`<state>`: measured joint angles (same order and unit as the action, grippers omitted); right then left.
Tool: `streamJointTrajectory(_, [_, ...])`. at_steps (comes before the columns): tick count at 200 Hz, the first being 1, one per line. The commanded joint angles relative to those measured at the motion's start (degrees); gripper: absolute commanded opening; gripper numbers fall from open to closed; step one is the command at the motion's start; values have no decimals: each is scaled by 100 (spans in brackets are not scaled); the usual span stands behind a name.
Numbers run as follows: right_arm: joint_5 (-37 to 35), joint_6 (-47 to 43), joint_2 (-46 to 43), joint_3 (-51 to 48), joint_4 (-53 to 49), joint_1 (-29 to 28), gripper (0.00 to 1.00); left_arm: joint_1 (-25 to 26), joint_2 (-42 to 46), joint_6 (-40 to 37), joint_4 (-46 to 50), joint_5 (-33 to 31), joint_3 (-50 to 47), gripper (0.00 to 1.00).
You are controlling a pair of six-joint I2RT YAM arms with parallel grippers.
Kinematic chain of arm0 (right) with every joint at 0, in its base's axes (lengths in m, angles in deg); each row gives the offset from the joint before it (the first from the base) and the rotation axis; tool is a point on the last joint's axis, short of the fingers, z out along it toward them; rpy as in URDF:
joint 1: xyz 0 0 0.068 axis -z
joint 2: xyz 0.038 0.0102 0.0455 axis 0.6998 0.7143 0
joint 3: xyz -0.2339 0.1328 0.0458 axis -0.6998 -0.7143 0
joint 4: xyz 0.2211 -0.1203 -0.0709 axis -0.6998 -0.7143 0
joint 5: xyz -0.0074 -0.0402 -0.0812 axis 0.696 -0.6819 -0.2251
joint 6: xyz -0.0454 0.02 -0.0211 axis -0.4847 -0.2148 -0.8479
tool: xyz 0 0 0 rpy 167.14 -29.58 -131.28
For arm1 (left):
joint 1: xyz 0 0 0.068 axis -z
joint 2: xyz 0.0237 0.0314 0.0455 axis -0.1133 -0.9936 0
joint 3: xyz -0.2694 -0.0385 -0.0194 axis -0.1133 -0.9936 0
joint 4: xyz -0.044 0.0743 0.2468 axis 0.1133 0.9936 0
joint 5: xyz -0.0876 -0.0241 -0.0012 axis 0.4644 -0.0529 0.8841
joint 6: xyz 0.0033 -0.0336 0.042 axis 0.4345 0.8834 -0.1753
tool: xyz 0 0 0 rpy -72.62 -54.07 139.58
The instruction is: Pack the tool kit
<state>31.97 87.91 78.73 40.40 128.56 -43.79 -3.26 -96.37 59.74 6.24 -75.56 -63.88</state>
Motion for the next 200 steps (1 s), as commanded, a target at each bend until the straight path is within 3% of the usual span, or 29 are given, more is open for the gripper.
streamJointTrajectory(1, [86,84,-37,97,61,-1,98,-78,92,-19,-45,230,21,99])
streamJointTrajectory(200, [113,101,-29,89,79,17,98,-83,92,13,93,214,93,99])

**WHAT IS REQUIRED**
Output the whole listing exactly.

**RESULT FOR THIS TASK**
`<state>`: measured joint angles (same order and unit as the action, grippers omitted); right then left.
Tool: `streamJointTrajectory(_, [_, ...])`. at_steps (comes before the columns): tick count at 200 Hz, the first being 1, one per line. The commanded joint angles relative to those measured at the motion's start (degrees); gripper: absolute commanded opening; gripper numbers fall from open to closed; step one is the command at the motion's start; values have no decimals: each is scaled by 100 (spans in brackets are not scaled); the usual span stands behind a name.
Numbers run as follows: right_arm: joint_5 (-37 to 35), joint_6 (-47 to 43), joint_2 (-46 to 43), joint_3 (-51 to 48), joint_4 (-53 to 49), joint_1 (-29 to 28), gripper (0.00 to 1.00); left_arm: joint_1 (-25 to 26), joint_2 (-42 to 46), joint_6 (-40 to 37), joint_4 (-46 to 50), joint_5 (-33 to 31), joint_3 (-50 to 47), gripper (0.00 to 1.00).
You are controlling a pair of six-joint I2RT YAM arms with parallel grippers.
Kinematic chain of arm0 (right) with every joint at 0, in its base's axes (lengths in m, angles in deg); each row gives the offset from the joint before it (the first from the base) and the rotation axis; tool is a point on the last joint's axis, short of the fingers, z out along it toward them; rpy as in URDF:
joint 1: xyz 0 0 0.068 axis -z
joint 2: xyz 0.038 0.0102 0.0455 axis 0.6998 0.7143 0
joint 3: xyz -0.2339 0.1328 0.0458 axis -0.6998 -0.7143 0
joint 4: xyz 0.2211 -0.1203 -0.0709 axis -0.6998 -0.7143 0
joint 5: xyz -0.0074 -0.0402 -0.0812 axis 0.696 -0.6819 -0.2251
joint 6: xyz -0.0454 0.02 -0.0211 axis -0.4847 -0.2148 -0.8479
tool: xyz 0 0 0 rpy 167.14 -29.58 -131.28
For arm1 (left):
joint 1: xyz 0 0 0.068 axis -z
joint 2: xyz 0.0237 0.0314 0.0455 axis -0.1133 -0.9936 0
joint 3: xyz -0.2694 -0.0385 -0.0194 axis -0.1133 -0.9936 0
joint 4: xyz -0.044 0.0743 0.2468 axis 0.1133 0.9936 0
joint 5: xyz -0.0876 -0.0241 -0.0012 axis 0.4644 -0.0529 0.8841
joint 6: xyz 0.0033 -0.0336 0.042 axis 0.4345 0.8834 -0.1753
tool: xyz 0 0 0 rpy -72.62 -54.07 139.58
The instruction is: Pack the tool kit
<state>31.97 87.91 78.73 40.40 128.56 -43.79 -3.26 -96.37 59.74 6.24 -75.56 -63.88</state>
Motion for the next 200 steps (1 s), as commanded, a target at each bend until the straight path is within 3% of the usual span, or 29 are given, more is open for the gripper.
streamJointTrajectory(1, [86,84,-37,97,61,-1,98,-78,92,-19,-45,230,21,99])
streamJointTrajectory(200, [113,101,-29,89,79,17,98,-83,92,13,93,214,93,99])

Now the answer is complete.